### GOAL OF THE EXERCISE
Out of the listing below, copy every line that carries the string "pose".
[Start of section]
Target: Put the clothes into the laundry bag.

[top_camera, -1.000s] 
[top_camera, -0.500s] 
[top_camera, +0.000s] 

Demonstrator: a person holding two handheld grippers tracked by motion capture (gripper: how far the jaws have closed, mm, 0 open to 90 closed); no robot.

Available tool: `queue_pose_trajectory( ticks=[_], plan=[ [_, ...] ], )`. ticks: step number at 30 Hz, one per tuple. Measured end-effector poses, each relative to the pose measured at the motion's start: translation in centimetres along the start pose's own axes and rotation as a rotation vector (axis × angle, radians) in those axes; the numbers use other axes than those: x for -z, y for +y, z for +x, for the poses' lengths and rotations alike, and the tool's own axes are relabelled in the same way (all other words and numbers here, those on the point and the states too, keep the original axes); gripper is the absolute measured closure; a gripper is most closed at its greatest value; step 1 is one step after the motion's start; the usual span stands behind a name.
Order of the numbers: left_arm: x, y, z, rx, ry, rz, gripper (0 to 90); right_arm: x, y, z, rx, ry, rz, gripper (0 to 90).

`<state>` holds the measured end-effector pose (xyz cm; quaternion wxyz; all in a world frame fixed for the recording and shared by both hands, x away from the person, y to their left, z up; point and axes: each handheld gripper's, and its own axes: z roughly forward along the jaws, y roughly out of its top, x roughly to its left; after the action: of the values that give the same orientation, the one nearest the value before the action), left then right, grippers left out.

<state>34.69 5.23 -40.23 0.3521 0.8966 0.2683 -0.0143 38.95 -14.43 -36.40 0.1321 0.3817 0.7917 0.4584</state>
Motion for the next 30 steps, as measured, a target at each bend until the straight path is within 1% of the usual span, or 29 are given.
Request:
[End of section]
### ANSWER SPACE
Available tool: `queue_pose_trajectory( ticks=[_], plan=[ [_, ...] ], )`. ticks: step number at 30 Hz, one per tuple. Measured end-effector poses, each relative to the pose measured at the motion's start: translation in centimetres along the start pose's own axes and rotation as a rotation vector (axis × angle, radians) in those axes; the numbers use other axes than those: x for -z, y for +y, z for +x, for the poses' lengths and rotations alike, and the tool's own axes are relabelled in the same way (all other words and numbers here, those on the point and the states too, keep the original axes); gripper is the absolute measured closure; a gripper is most closed at its greatest value; step 1 is one step after the motion's start; the usual span stands behind a name.
`<state>` holds the measured end-effector pose (xyz cm; quaternion wxyz; all in a world frame fixed for the recording and shared by both hands, x away from the person, y to their left, z up; point and axes: each handheld gripper's, and its own axes: z roughly forward along the jaws, y roughly out of its top, x roughly to its left; after the action: of the values that give the same orientation, the one nearest the value before the action), left then right, grippers left out.

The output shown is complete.